The History of Padron Part 2

December 3, 2015

When we last left our hero, Jose Orlando Padron, he had left his home and life in Cuba, to explore new opportunities around the world. In the 1960s, with barely any money in his pocket, Jose arrived in Miami, and through hard work and determination, set up the building blocks for one of the worlds greatest cigar companies. It was in Miami, with the help of a friend, that Jose was given the chance to work, save his money, and begin developing his own line.

With almost no options, a friend of Jose gave him a small hammer so that he could begin working as a carpenter. Any fans of the Padron line, recognize the little Hammer as one of the symbols of the company. It was with this hammer, that Jose was able to work and put money aside. After saving close to $600, Jose was now able to purchase enough tobacco and begin rolling cigars once again.
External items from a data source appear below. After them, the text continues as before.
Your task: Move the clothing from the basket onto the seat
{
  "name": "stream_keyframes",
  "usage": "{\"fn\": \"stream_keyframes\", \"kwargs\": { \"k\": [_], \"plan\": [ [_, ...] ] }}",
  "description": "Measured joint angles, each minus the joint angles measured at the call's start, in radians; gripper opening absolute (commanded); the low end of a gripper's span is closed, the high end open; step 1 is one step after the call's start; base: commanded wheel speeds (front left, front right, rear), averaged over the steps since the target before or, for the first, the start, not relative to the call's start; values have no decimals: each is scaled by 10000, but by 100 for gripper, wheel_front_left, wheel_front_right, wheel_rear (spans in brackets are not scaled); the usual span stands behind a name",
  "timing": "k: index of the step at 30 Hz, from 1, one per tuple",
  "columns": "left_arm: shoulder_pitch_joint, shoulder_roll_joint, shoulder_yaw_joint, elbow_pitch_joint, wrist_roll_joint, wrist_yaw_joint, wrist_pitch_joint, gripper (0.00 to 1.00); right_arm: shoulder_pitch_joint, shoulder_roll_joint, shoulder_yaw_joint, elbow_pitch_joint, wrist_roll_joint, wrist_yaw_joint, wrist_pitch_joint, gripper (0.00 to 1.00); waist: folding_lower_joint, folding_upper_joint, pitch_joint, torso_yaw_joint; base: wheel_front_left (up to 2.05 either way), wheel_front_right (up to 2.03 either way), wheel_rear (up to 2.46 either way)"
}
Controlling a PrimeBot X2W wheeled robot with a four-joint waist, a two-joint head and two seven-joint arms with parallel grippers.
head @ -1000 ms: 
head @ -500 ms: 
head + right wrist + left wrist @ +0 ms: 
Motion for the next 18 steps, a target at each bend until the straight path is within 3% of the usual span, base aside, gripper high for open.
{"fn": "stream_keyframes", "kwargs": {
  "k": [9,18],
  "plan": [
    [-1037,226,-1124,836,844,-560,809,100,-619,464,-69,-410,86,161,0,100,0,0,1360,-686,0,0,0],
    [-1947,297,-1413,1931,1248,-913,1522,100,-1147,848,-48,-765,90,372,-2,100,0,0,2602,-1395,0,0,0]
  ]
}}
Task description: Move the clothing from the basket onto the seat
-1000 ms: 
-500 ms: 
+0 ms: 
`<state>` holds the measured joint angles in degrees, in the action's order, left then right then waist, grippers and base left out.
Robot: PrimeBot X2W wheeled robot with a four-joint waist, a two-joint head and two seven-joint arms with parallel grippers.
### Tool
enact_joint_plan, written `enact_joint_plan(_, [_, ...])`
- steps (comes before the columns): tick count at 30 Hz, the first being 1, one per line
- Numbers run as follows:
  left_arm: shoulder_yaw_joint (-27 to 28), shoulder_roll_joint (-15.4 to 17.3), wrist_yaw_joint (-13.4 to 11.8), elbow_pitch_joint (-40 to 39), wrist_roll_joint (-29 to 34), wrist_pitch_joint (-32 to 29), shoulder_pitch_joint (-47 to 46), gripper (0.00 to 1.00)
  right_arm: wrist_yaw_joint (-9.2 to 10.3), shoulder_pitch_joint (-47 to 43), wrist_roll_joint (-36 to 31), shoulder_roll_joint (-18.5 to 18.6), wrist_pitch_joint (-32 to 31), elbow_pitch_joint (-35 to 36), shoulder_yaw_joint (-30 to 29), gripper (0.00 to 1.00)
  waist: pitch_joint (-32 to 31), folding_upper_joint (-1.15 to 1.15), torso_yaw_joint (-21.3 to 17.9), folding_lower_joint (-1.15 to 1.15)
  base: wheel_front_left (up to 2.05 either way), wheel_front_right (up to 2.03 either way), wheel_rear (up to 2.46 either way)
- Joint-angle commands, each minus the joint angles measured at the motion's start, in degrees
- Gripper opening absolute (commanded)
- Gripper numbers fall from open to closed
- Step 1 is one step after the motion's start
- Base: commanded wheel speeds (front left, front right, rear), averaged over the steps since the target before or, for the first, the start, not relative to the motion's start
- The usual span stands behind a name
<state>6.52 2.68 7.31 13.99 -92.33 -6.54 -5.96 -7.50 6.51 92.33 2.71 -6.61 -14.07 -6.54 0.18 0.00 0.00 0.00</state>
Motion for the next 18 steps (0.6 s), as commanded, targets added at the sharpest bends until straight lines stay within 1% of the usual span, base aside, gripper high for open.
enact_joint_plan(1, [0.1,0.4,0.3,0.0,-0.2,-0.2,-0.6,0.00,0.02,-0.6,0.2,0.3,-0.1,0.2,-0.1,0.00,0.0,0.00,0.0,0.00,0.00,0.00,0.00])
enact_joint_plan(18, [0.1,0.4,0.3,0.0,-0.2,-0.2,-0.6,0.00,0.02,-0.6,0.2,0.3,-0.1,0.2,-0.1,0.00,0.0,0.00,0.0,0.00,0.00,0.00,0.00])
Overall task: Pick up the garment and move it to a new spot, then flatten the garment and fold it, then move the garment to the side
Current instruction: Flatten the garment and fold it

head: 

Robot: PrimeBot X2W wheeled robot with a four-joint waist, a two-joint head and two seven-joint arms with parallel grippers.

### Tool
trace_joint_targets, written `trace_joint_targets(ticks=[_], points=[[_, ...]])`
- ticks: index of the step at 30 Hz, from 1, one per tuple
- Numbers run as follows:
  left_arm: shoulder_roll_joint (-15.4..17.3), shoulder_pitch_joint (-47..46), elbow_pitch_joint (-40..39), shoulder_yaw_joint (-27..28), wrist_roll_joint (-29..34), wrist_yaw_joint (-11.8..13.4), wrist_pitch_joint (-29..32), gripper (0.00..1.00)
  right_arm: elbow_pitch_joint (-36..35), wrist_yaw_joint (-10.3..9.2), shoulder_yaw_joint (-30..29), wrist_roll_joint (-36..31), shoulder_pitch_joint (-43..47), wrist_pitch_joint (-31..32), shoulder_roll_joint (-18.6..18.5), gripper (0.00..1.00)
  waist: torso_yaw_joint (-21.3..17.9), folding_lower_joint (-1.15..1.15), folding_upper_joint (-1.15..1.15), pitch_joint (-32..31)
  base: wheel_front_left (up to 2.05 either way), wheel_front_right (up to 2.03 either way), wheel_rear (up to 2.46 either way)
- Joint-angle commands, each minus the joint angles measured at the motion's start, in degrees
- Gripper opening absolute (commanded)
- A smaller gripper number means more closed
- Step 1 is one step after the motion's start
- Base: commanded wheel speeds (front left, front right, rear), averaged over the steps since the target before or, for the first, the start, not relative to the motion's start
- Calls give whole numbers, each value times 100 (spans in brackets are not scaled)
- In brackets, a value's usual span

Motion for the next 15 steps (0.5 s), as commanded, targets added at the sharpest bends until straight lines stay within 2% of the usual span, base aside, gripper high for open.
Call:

Jose rolled his cigars in the traditional Cuban fashion, using exclusively Connecticut broadleaf tobacco. They became immensely popular in the area, and the name Padron began to gain momentum

However, with his rising popularity, Jose began to realize the limitations of using strictly Connecticut tobacco. This tobacco took an unusually long time to cure, leaving Jose with a delay between rolling batches. However, hope came in the form of a man from Nicaragua. He had heard of Jose’s expertise, and asked him to accompany him to Nicaragua to inspect the quality of his tobacco. They travelled together to the Jalap region, and it was here that Jose had a revelation. This was the tobacco he needed to use to make the quality cigars he had always dreamed of.

Jose began using Nicaraguan tobacco in the late 1960s, but soon found his supply was still unable to keep up with his demand. So, in 1970 he again packed his belongings and moved to the cigar capital of the region, Esteli. It was hear the Padron we all love today, came into being.